Required action | Among the entries below, one stretch runs from the line that contains "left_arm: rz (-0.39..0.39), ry" through the line that contains "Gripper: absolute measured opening". Repeat that stretch exactly, ends included, and only that.

++++++++++

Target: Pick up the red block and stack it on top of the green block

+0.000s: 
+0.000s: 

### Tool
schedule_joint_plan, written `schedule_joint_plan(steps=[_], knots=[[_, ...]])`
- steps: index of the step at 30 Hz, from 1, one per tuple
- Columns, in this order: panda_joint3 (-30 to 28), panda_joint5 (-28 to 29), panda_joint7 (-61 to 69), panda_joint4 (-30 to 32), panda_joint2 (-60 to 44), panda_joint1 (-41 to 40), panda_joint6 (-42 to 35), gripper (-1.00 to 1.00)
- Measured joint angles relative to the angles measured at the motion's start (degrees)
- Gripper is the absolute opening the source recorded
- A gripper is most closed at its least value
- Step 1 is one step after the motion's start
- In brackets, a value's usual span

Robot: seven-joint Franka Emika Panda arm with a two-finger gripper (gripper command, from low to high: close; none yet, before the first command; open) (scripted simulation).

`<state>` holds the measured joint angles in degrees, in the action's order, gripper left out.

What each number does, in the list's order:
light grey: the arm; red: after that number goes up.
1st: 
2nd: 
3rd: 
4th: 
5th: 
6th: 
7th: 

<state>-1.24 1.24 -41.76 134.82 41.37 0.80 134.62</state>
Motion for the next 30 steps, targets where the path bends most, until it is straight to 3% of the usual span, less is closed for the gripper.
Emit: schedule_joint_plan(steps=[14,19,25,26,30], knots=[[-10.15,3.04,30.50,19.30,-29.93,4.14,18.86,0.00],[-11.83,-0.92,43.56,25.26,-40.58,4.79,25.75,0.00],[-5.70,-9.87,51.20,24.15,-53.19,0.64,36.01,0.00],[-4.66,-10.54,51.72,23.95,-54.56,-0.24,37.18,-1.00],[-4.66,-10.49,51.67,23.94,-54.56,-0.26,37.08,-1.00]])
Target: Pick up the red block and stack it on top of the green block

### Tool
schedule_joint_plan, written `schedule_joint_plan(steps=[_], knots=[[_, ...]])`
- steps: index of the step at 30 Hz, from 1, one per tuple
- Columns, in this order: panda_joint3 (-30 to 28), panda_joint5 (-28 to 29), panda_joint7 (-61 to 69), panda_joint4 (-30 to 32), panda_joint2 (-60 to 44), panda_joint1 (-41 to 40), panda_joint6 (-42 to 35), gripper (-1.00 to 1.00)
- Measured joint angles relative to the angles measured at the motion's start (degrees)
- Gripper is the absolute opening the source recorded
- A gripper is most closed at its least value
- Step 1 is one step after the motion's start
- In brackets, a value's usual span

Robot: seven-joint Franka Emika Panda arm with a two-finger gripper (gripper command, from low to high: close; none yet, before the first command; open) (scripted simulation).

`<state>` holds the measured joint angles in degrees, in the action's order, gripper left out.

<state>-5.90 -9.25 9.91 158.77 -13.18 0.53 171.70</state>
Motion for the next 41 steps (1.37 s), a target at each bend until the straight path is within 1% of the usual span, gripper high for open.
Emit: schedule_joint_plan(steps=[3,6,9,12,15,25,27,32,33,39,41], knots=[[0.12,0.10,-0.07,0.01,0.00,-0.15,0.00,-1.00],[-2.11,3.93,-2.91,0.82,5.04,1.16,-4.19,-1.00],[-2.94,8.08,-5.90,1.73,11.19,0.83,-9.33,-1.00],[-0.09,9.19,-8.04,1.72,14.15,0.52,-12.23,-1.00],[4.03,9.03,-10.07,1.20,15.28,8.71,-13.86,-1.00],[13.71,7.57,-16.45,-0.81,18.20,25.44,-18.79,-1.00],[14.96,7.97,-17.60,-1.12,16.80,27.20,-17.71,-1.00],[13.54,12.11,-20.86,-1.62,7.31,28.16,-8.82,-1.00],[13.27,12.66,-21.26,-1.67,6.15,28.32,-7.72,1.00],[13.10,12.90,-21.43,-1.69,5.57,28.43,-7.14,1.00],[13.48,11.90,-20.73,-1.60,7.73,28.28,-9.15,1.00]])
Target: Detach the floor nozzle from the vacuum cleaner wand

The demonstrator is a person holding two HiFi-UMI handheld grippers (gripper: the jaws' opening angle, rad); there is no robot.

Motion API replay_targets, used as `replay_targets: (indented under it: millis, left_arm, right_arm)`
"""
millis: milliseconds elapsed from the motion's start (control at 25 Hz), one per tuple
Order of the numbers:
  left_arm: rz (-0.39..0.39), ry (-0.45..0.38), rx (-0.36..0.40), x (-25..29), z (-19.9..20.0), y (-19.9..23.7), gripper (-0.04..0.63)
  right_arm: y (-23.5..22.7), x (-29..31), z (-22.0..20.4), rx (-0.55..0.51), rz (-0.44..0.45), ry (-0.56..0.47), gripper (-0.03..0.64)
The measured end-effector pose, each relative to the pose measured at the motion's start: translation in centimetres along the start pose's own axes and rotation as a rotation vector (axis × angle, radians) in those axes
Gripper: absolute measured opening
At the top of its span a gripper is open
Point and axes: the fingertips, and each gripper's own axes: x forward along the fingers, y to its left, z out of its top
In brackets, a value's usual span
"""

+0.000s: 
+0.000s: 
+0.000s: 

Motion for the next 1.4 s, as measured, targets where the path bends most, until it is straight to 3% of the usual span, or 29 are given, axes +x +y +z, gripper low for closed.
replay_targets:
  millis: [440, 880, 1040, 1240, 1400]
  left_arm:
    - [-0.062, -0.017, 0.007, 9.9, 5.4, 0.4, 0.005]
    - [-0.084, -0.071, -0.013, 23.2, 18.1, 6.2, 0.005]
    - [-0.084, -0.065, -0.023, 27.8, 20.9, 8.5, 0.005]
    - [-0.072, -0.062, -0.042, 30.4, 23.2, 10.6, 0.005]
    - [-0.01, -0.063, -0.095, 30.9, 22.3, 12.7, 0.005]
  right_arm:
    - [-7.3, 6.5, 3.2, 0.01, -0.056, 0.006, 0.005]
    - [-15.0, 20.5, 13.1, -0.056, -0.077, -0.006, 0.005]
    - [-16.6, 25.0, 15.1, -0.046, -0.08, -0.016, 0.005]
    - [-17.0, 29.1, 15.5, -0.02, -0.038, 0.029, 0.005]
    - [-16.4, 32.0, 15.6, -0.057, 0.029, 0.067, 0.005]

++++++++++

Result for this task |
  left_arm: rz (-0.39..0.39), ry (-0.45..0.38), rx (-0.36..0.40), x (-25..29), z (-19.9..20.0), y (-19.9..23.7), gripper (-0.04..0.63)
  right_arm: y (-23.5..22.7), x (-29..31), z (-22.0..20.4), rx (-0.55..0.51), rz (-0.44..0.45), ry (-0.56..0.47), gripper (-0.03..0.64)
The measured end-effector pose, each relative to the pose measured at the motion's start: translation in centimetres along the start pose's own axes and rotation as a rotation vector (axis × angle, radians) in those axes
Gripper: absolute measured opening

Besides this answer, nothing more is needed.